» WORK REQUIRED
Without the pictures, extract every line from the start of the material to the line containing "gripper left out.", both ends included.
◆ ◆ ◆ ◆
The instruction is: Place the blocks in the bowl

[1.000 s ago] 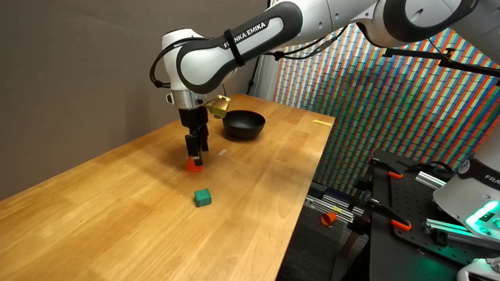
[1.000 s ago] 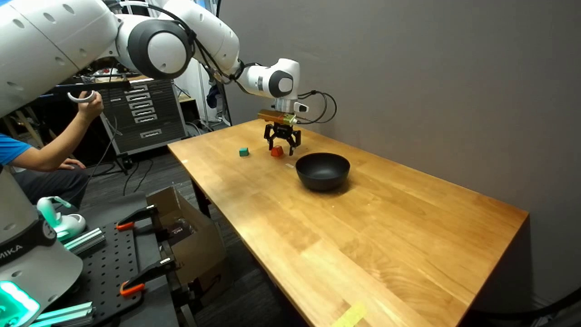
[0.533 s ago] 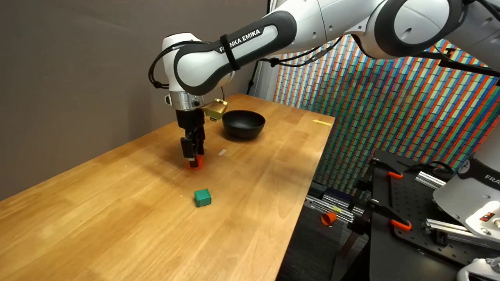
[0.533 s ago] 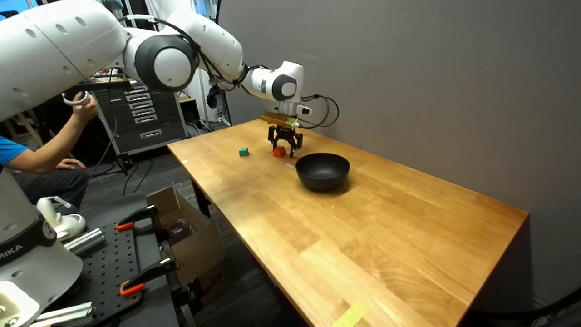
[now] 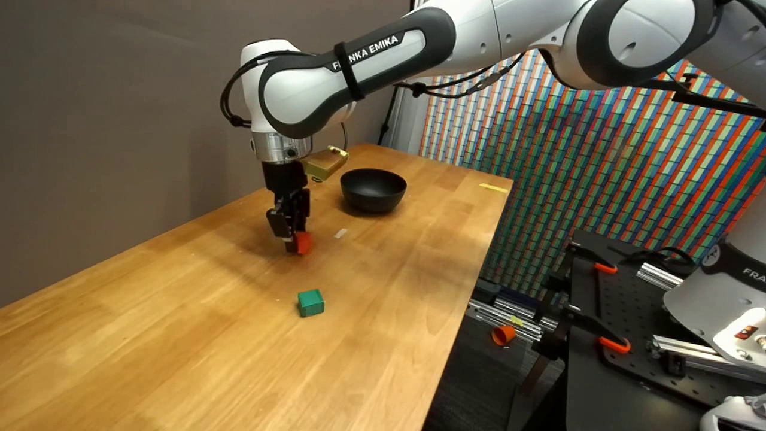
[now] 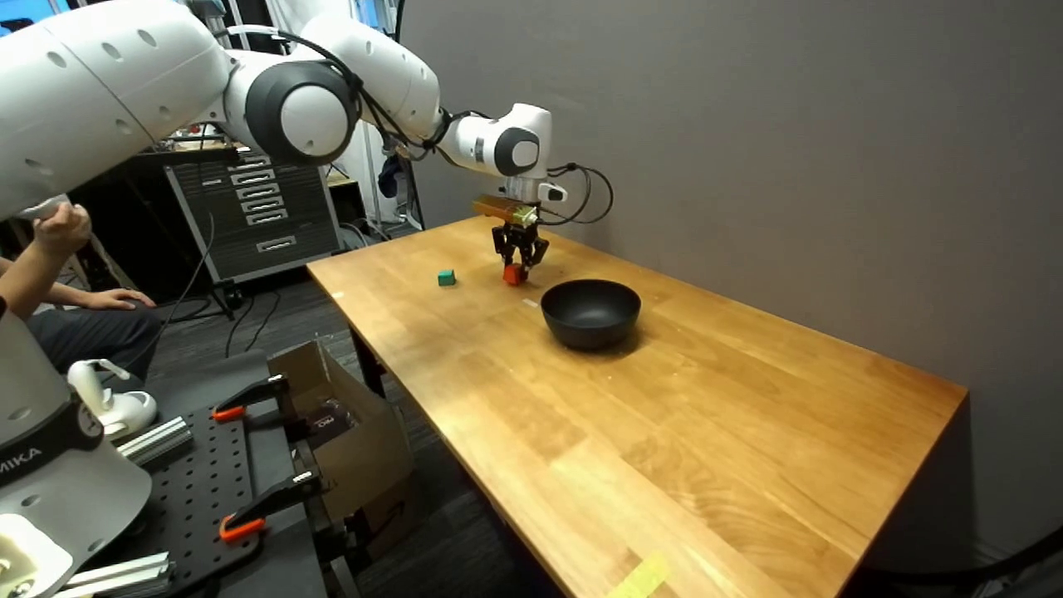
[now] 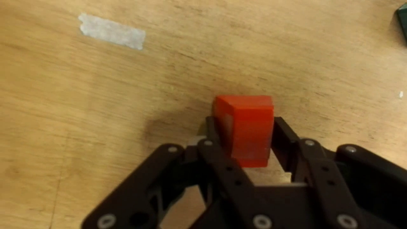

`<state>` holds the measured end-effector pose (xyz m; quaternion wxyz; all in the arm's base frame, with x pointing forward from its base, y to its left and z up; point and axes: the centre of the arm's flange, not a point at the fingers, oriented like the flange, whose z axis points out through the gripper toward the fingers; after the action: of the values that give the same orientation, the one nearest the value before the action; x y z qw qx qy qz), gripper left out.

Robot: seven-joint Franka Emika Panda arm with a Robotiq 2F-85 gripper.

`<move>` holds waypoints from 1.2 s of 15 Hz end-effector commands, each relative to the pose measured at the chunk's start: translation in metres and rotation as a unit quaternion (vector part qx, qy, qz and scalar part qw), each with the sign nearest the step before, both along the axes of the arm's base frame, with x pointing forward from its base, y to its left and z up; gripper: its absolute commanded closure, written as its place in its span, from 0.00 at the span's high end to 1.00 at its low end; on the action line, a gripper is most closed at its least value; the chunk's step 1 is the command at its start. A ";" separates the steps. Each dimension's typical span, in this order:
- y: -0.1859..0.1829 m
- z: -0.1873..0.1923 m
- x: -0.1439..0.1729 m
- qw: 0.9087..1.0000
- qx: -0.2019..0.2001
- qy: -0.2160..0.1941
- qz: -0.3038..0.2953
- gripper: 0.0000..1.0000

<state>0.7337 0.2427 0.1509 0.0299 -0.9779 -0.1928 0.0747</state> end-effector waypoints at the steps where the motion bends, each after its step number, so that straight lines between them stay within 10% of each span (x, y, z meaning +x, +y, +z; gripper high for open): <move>1: -0.026 0.034 -0.037 0.997 -0.046 -0.010 -0.059 0.19; 13: -0.141 0.126 -0.060 0.930 -0.251 -0.123 -0.240 0.22; 14: -0.147 0.127 -0.064 0.926 -0.257 -0.123 -0.249 0.69; 18: -0.153 0.121 -0.078 0.921 -0.258 -0.112 -0.271 0.92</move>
<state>0.6854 0.0942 0.2671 -0.2283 -0.9693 0.0904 0.0103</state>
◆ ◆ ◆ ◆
» TASK ANSWER
The instruction is: Place the blocks in the bowl

[1.000 s ago] 
[1.000 s ago] 
[0.533 s ago] 
[0.533 s ago] 
[now] 
[now] 
[now] 

`<state>` holds the measured end-effector pose (xyz m; quaternion wxyz; all in the arm's base frame, with x pointing forward from its base, y to its left and z up; point and axes: the centre of the arm's flange, not a point at the fingers, oriented like the flange, whose z axis points out through the gripper toward the fingers; after the action: of the values that give the same orientation, the one nearest the value before the action; x y z qw qx qy qz), gripper left out.

The exercise has been finished.